Customize your JAMA Network experience by selecting one or more topics from the list below.
Research and development of pharmaceuticals are now complex global endeavors, with drug companies operating worldwide using global supply chains.1 Pharmaceutical companies source their products from many countries, conduct trials in multiple sites, and market essential drugs and vaccines globally. Yet oversight of drug safety and effectiveness is primarily the responsibility of national regulators of variable capacities. National agencies often undertake product reviews without recognizing that similar reviews are occurring elsewhere, sometimes simultaneously.2 The result is duplication and redundancy, which benefits neither national nor global public health.

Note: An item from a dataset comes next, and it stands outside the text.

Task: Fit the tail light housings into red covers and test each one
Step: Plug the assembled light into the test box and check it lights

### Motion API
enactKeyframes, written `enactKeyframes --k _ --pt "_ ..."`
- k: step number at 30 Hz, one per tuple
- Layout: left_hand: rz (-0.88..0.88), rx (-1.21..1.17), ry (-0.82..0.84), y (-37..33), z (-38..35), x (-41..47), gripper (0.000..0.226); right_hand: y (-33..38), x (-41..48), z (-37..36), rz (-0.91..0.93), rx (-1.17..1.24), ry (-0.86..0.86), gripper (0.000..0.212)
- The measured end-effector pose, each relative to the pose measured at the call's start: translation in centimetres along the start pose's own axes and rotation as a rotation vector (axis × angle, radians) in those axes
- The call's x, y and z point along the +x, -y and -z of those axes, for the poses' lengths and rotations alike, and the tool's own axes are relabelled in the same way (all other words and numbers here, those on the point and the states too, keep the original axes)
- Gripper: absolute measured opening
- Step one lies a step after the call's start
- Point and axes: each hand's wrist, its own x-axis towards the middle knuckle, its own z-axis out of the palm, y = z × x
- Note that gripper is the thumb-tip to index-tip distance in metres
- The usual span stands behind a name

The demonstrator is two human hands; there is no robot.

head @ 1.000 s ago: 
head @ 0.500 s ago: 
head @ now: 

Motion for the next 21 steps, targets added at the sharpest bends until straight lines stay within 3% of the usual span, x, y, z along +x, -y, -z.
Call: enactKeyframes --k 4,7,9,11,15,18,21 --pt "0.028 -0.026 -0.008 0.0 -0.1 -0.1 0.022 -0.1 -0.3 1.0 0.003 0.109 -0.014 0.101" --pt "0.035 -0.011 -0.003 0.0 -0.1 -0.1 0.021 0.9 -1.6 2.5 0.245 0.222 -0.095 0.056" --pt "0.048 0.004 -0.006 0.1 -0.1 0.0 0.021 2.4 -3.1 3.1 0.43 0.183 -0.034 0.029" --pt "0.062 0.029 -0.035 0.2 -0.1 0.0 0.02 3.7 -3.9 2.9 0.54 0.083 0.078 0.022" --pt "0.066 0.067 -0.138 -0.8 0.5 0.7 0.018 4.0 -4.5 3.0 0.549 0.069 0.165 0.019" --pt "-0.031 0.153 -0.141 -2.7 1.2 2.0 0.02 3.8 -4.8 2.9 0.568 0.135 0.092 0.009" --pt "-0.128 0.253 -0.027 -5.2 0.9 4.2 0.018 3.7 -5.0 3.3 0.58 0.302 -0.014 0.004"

Supported by the US Food and Drug Administration (FDA), the National Academies of Sciences, Engineering, and Medicine convened an expert committee to explore the benefits of mutual recognition and other reliance activities among regulators.3
Even well-resourced regulators (for example, the FDA, the European Medicines Agency, the Pharmaceutical and Medical Devices Agency Japan, and Health Canada) find it difficult to ensure the safety, efficacy, and quality of medicines in a globalized world.1 Regulatory failures cause harm to the population and undermine public trust in government. In 2008, following discovery of contaminated heparin originating from China, the Bush administration authorized the FDA to coordinate certain product manufacturing inspections with Australian and European regulators in China and India—setting the stage for “third country” inspections (ie, inspections conducted outside the jurisdiction of either regulator).4 Yet concerns about the quality of active pharmaceutical ingredients and finished pharmaceutical products persist. For example, in 2018, the FDA recalled generic medications used to treat hypertension and cardiovascular disease because of contamination.5
Reliance Strategies to Enhance Regulatory Oversight
No regulator, even if highly resourced, has the capacity to fully protect the public’s health. Given finite human and financial resources, the National Academies committee proposed recognition and reliance arrangements to respond to the mounting complexity of regulatory oversight. Thus, agencies should increasingly rely on and actively cooperate with other trusted regulatory authorities.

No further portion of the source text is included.